Activation of cellular immune responses using a dengue tetravalent subunit DNA vaccine candidate with different cytokines as adjuvants

Dengue remains a critical public health issue in endemic areas, with four co-circulating serotypes (DENV-1–4) and no widely accessible vaccine in Brazil. DNA vaccines offer logistical and cost advantages, and cytokine adjuvants may enhance immunogenicity. We engineered a tetravalent DNA vaccine encoding EDIII from all four DENV serotypes in the pVAX1 vector.

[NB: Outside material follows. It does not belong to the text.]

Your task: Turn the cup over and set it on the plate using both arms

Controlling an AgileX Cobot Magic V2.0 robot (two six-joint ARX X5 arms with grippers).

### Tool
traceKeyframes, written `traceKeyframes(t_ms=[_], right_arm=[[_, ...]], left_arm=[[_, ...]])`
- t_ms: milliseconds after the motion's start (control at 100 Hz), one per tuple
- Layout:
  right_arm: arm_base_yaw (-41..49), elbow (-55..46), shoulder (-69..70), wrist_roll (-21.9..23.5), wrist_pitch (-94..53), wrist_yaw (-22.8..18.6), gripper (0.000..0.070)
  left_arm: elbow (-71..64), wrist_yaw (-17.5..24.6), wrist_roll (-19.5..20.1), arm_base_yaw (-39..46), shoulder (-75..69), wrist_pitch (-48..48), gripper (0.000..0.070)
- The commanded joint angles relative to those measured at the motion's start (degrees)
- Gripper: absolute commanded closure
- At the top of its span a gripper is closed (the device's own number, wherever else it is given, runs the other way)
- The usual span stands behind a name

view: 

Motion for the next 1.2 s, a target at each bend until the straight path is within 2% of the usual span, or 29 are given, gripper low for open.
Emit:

To improve immune response, plasmids encoding GM-CSF, IL-7, and IL-15 were co-administered. Antigen expression was confirmed via PCR, western blot, and immunofluorescence. Immunogenicity was assessed using lymphoproliferation assays, TNF/IL-10 cytokine profiling, flow cytometry for memory T-cell phenotyping, and plaque reduction neutralization tests (PRNT). EDIII expression was confirmed for all four serotypes. Co-administration with GM-CSF or IL-15 increased splenocyte proliferation. Cytokine analysis showed variable results with Th1-skewed responses in IL-7 and GM-CSF groups, while IL-15 induced a Th2-biased profile. Flow cytometry revealed that GM-CSF + IL-15 most effectively expanded central memory and naïve CD4+ and CD8+ T cells. PRNT demonstrated neutralizing activity against DENV-1, DENV-3, and DENV-4, but no neutralization of DENV-2. This tetravalent DNA vaccine elicited modest antigen-specific humoral and cellular responses. GM-CSF and IL-15 improved T-cell memory phenotypes, although the absence of DENV-2 neutralization highlights the need for further optimization. Our results inform us of the difficulties in using immune modulators as genetic adjuvants for DNA vaccine design.